Saint Nicholas-Ciurchi Church (Biserica Sfântul Nicolae-Ciurchi) is a Romanian Orthodox church located at 70 Vasile Lupu Street in Iași, Romania. It is dedicated to Saint Nicholas.

Located on the summit of Tătărași Hill, the church was built of stone and brick in its current form from 1810 to 1813 by two priests and their parishioners. It stands on the site of an older church, first mentioned in 1754. There is a spire above the vestibule, and a foyer was added in 1842. The iconostasis is made of artistically carved wood, combining Baroque and Renaissance style. Aside from icons, it features engravings of symbolic figures and vegetation. Its icons of Christ, the Virgin Mary, Saint Nicholas and the Archangels are decorated in silver. The nave also features an icon of the Life-giving Spring, encased in silver.
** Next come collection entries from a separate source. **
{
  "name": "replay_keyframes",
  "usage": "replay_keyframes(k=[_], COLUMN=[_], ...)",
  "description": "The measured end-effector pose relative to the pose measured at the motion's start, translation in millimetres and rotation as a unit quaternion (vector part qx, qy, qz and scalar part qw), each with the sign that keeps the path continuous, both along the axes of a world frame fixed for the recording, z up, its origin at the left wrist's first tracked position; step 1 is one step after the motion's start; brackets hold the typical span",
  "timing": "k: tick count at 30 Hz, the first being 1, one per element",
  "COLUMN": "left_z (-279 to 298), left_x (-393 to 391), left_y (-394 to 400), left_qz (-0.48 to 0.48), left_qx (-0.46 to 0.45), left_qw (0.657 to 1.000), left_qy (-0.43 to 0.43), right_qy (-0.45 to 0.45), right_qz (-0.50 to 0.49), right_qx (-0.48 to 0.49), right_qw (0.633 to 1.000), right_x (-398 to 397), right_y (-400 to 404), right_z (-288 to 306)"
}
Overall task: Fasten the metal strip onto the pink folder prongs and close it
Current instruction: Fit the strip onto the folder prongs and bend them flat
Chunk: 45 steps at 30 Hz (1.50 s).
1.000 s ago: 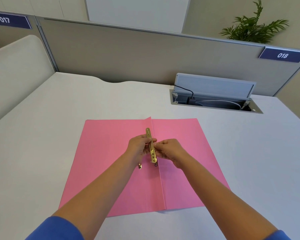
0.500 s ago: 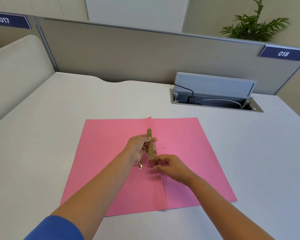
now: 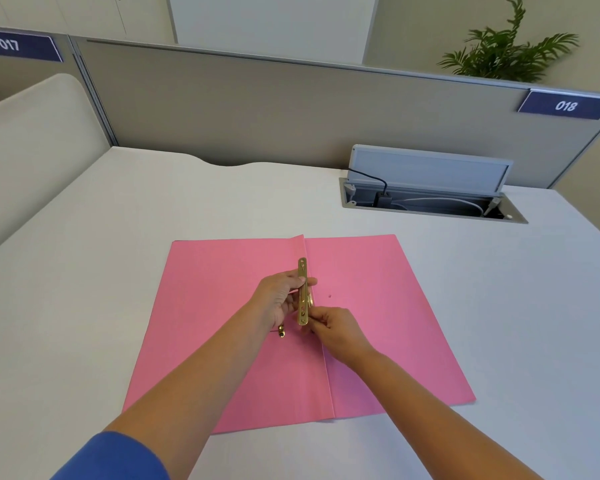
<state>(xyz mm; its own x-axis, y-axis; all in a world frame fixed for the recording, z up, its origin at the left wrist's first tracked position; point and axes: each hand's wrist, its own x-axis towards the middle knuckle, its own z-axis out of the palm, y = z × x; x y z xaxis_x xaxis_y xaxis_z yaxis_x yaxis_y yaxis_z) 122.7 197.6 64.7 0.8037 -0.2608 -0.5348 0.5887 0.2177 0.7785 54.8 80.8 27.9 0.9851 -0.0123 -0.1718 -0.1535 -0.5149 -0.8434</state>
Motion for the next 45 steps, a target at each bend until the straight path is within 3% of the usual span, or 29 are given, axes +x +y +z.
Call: replay_keyframes(k=[22, 28, 33, 38, 45], left_z=[-15.1, -17.8, -18.7, -19.6, -23.2], left_x=[-1.4, -3.4, -6.9, -8.0, -9.4], left_y=[-6.2, -5.4, -7.4, -10.0, -11.0], left_qz=[0.005, 0.022, 0.032, 0.032, 0.035], left_qx=[0.003, 0.006, 0.016, 0.058, 0.142], left_qw=[1.0, 1.0, 0.999, 0.998, 0.987], left_qy=[-0.013, 0.002, 0.012, 0.008, -0.07], right_qy=[-0.002, 0.027, 0.094, 0.107, 0.133], right_qz=[-0.028, -0.057, -0.139, -0.168, -0.171], right_qx=[0.016, 0.09, 0.172, 0.085, 0.059], right_qw=[0.999, 0.994, 0.971, 0.976, 0.974], right_x=[-3.8, -4.9, 2.8, 9.2, 13.3], right_y=[-1.1, -9.5, -6.2, -4.2, -2.6], right_z=[0.9, 9.0, 11.7, 5.2, 6.5])
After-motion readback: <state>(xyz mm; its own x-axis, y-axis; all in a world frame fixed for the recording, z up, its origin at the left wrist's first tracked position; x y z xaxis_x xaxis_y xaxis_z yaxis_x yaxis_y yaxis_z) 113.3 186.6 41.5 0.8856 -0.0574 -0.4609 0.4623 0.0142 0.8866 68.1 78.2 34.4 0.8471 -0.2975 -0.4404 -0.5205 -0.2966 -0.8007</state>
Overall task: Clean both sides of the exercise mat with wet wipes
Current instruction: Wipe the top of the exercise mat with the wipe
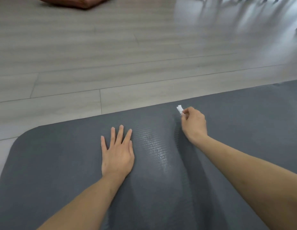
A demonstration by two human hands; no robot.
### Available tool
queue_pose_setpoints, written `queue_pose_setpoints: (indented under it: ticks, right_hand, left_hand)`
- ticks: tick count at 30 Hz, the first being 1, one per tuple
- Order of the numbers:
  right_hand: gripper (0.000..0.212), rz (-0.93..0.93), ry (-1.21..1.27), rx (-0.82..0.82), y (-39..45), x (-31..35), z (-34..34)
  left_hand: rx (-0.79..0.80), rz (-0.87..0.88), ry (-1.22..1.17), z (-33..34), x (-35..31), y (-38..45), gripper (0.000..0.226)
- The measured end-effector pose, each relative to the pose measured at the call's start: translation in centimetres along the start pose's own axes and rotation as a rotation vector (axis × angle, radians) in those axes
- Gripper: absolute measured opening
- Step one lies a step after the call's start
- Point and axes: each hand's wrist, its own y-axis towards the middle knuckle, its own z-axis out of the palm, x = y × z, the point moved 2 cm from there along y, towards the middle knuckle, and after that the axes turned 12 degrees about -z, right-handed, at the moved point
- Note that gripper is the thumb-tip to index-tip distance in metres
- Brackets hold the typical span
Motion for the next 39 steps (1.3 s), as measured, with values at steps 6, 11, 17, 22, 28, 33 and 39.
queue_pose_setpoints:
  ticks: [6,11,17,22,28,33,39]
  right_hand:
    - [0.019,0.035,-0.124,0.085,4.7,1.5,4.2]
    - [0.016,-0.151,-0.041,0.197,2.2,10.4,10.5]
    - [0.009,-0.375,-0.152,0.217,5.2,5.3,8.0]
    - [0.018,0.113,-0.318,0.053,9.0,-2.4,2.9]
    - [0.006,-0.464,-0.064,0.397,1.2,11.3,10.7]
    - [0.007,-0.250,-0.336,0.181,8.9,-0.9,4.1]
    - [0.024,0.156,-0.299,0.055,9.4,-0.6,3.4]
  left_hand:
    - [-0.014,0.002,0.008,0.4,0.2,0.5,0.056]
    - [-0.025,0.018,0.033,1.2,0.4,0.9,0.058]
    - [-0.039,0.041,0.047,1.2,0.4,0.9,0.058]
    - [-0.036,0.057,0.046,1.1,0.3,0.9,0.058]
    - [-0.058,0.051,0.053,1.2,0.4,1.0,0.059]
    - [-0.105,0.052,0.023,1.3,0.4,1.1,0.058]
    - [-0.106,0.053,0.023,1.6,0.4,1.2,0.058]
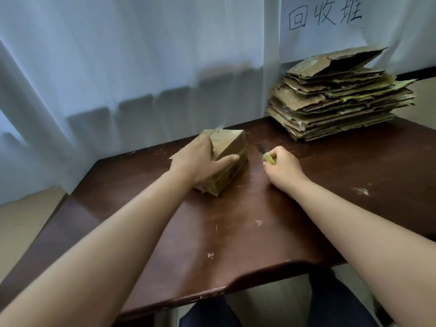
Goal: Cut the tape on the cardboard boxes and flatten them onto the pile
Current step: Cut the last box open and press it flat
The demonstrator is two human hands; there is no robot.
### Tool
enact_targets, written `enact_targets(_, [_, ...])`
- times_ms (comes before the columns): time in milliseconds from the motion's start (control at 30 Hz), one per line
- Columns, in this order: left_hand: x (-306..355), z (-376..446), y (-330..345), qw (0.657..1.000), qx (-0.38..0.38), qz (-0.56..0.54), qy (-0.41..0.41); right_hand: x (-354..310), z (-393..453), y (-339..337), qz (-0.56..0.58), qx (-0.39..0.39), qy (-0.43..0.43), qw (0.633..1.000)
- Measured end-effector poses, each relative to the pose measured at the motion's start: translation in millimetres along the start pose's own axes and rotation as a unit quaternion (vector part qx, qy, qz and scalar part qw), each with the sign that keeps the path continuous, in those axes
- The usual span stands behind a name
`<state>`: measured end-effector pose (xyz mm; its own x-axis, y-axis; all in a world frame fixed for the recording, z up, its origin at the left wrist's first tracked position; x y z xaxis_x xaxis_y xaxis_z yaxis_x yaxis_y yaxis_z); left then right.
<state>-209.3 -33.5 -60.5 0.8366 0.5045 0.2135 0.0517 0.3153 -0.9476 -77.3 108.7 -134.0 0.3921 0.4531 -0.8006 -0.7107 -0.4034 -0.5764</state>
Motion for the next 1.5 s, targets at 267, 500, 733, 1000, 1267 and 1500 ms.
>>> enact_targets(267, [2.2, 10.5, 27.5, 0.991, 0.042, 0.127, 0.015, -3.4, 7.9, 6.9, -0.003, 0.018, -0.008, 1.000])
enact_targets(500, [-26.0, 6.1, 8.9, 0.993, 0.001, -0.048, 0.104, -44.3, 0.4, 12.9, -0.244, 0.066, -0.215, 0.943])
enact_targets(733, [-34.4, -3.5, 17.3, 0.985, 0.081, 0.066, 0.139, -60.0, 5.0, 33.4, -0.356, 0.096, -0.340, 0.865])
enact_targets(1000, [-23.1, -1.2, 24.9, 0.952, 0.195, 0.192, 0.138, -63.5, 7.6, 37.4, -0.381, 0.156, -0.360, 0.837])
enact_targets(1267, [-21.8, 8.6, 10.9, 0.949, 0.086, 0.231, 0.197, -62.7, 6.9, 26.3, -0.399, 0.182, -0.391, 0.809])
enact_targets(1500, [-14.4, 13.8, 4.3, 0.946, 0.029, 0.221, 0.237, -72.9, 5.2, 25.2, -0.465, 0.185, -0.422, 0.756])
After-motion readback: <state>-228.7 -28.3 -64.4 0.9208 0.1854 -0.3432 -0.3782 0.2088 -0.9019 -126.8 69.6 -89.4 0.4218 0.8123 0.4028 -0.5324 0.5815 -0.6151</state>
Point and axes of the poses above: each hand's wrist, its own z-axis towards the middle knuckle, its own y-axis out of the palm, x = y × z, the point moved 6 cm from there along z, towards the middle knuckle, and after that the axes turned 6 degrees about -z, right-handed, at the moved point
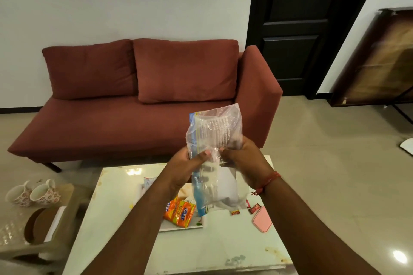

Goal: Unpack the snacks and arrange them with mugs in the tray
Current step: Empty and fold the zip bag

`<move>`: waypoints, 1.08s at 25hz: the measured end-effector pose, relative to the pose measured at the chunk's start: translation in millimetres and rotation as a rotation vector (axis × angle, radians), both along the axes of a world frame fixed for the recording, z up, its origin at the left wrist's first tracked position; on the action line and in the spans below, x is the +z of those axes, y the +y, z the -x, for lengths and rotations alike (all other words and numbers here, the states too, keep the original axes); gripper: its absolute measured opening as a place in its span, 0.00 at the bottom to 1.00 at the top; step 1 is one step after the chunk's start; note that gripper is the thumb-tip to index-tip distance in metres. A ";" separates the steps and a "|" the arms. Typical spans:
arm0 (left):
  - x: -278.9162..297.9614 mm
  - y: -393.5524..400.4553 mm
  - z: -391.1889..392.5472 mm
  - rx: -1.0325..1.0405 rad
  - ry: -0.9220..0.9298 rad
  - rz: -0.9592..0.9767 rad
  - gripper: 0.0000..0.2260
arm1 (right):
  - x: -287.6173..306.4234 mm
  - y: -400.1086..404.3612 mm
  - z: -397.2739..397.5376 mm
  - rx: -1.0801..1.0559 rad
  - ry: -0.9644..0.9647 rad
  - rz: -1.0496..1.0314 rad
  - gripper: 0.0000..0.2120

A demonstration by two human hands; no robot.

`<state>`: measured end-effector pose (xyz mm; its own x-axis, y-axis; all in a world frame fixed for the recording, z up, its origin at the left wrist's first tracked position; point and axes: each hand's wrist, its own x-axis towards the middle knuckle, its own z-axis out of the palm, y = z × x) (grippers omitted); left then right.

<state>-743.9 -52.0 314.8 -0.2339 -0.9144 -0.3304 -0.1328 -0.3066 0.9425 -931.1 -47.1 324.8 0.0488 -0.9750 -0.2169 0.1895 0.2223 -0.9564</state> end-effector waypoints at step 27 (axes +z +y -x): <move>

The walls were painted in oil in 1924. This deteriorated over time, so that they were repainted in fresco from 1989 to 1991. Two old houses belonging to the parish were demolished during systematization. In 1994, following the Romanian Revolution, a new chapel was built, the old framework replaced, and the roof covered in tin. An area for lighting candles was set up in 2000.

The church is listed as a historic monument by Romania's Ministry of Culture and Religious Affairs.